Bolsonaro ganha autorização para deixar prisão domiciliar, mas Moraes impõe condição

O ministro Alexandre de Moraes, do Supremo Tribunal Federal (STF), autorizou o ex-presidente Jair Bolsonaro a deixar temporariamente a prisão domiciliar para receber atendimento odontológico. A decisão foi tomada após um pedido apresentado pela defesa na última sexta-feira (14).
Bolsonaro cumpre prisão domiciliar e, por determinação judicial, precisa de autorização para deixar sua residência em situações que envolvam atendimento médico ou outros compromissos externos. A medida faz parte das condições estabelecidas no processo em que o ex-presidente foi condenado.
A defesa havia solicitado autorização para que Bolsonaro fosse atendido por Fernanda Antunes Figueira Bolsonaro, dentista e esposa do senador Flávio Bolsonaro. O pedido, porém, não foi acolhido nesse ponto específico.
Moraes autorizou a saída do ex-presidente para atendimento odontológico, mas indicou como uma das possibilidades o Centro Médico da Polícia Militar do Distrito Federal. A decisão estabelece que os detalhes do atendimento deverão ser definidos diretamente entre os representantes da defesa e a estrutura responsável pela custódia.
A data e o horário da consulta deverão ser combinados com o tenente-coronel Allenson Nascimento Lopes, subdiretor do Núcleo de Custódia da Polícia Militar do Distrito Federal. Dessa forma, a autorização não significa que Bolsonaro poderá sair livremente de casa para procurar atendimento odontológico, mas apenas que poderá realizar o deslocamento dentro das condições determinadas pela decisão.
O caso ocorre no contexto da prisão domiciliar humanitária concedida ao ex-presidente. Segundo as informações apresentadas no processo, Bolsonaro foi condenado a 27 anos e três meses de prisão por tentativa de golpe de Estado.
Por estar submetido ao regime de prisão domiciliar, qualquer saída da residência depende de autorização judicial. O ministro Alexandre de Moraes é o relator do processo no STF e, por isso, tem analisado os pedidos apresentados pela defesa relacionados à rotina do ex-presidente.
A defesa de Bolsonaro havia argumentado pela necessidade do atendimento odontológico e indicou uma profissional da própria família para realizar a consulta. Moraes, contudo, decidiu estabelecer outra possibilidade para o atendimento, direcionando a consulta para uma estrutura vinculada à Polícia Militar do Distrito Federal.

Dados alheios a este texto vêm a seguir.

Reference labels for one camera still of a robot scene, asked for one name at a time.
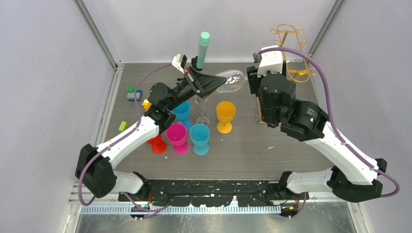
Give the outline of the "clear wine glass front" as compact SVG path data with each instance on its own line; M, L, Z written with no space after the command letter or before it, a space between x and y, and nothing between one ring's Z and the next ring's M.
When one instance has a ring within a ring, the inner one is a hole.
M199 96L195 96L194 99L196 103L196 109L200 116L197 118L196 123L197 124L203 124L205 126L209 125L209 119L208 117L205 116L206 110L207 110L207 97L201 98Z

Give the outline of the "orange wine glass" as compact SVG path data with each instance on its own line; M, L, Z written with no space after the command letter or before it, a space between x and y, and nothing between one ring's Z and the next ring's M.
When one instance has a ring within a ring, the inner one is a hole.
M231 132L231 121L236 112L235 105L229 101L222 101L216 106L216 115L218 119L217 130L226 134Z

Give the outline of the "clear wine glass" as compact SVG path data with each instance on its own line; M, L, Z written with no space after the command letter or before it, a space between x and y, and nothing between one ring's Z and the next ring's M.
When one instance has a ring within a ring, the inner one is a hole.
M236 69L217 73L216 76L226 78L226 82L217 88L217 93L230 93L240 90L248 80L247 76L243 72Z
M196 109L200 116L197 118L196 123L197 124L203 124L205 126L209 125L209 119L208 117L205 116L206 110L207 110L207 97L201 98L199 96L195 96L194 99L196 103Z

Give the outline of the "magenta wine glass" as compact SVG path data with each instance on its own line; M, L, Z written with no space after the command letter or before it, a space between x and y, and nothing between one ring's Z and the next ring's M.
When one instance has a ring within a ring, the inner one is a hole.
M172 149L176 154L183 155L189 150L187 129L183 124L173 123L166 130L166 137L172 144Z

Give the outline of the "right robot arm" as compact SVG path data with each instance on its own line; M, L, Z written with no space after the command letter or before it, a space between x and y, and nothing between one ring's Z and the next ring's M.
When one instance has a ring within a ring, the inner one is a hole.
M355 147L335 135L328 114L314 102L298 100L295 83L282 73L268 71L260 75L255 66L246 72L261 120L316 149L333 164L317 172L283 172L276 185L281 198L328 192L348 202L363 202L383 196L383 185L377 177L386 170L384 159L370 158L361 151L354 154Z

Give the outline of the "cyan wine glass back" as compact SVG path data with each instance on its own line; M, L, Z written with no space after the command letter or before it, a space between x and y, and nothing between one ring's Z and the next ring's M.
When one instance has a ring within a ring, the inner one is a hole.
M206 155L209 151L210 130L204 124L195 124L189 131L193 151L197 155Z

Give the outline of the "blue wine glass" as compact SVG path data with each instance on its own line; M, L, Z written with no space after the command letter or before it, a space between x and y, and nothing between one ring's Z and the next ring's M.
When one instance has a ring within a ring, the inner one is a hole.
M192 127L190 116L190 104L188 101L185 101L178 105L172 110L172 113L176 115L176 120L178 123L185 126L186 130L190 130Z

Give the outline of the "red wine glass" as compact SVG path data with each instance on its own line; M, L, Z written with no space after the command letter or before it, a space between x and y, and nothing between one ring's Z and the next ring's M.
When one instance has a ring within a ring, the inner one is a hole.
M162 135L158 135L146 142L151 146L151 150L155 154L162 154L167 149L167 143L163 140Z

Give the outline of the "clear wine glass back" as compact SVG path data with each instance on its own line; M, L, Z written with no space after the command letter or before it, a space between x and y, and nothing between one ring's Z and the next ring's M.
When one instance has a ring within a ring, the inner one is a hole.
M217 88L217 93L230 93L240 90L248 80L247 76L243 72L236 69L217 73L216 76L226 78L226 82Z

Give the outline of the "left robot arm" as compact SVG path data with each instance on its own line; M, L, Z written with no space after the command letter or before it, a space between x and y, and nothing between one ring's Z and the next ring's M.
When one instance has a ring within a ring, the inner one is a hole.
M184 77L178 79L174 88L161 82L152 85L148 97L151 106L145 113L138 113L133 126L100 145L86 144L81 148L75 170L81 202L82 187L94 198L111 192L130 193L138 201L148 197L149 188L142 177L118 172L116 166L139 146L166 131L176 118L172 112L176 107L193 96L207 97L226 82L225 77L203 74L193 67L181 72Z

A decisão também estabelece um procedimento específico para garantir o controle do deslocamento. Antes da saída, a defesa deverá acertar com o responsável pelo Núcleo de Custódia as informações necessárias para a realização da consulta.
A autorização ocorre em meio a uma série de decisões judiciais que regulamentam a rotina de Bolsonaro durante o cumprimento da prisão domiciliar. Entre as restrições estão justamente a necessidade de autorização prévia para deixar o endereço onde permanece.
O atendimento odontológico autorizado pelo STF representa, portanto, uma exceção controlada às restrições impostas ao ex-presidente. A medida permite que Bolsonaro tenha acesso ao tratamento necessário, mas mantém sob responsabilidade das autoridades a organização do deslocamento e do atendimento.
Até o momento da decisão divulgada nesta segunda-feira (17), não havia indicação de que Moraes tivesse autorizado a participação da nora do ex-presidente como responsável pela consulta. A alternativa apresentada pelo ministro foi o atendimento em unidade médica da Polícia Militar, caso essa opção seja adotada pela defesa.
A definição do procedimento ocorre agora entre os representantes de Bolsonaro e o Núcleo de Custódia da PM do Distrito Federal. A consulta poderá ser realizada dentro das condições estabelecidas pelo STF, preservando as regras determinadas para o cumprimento da prisão domiciliar.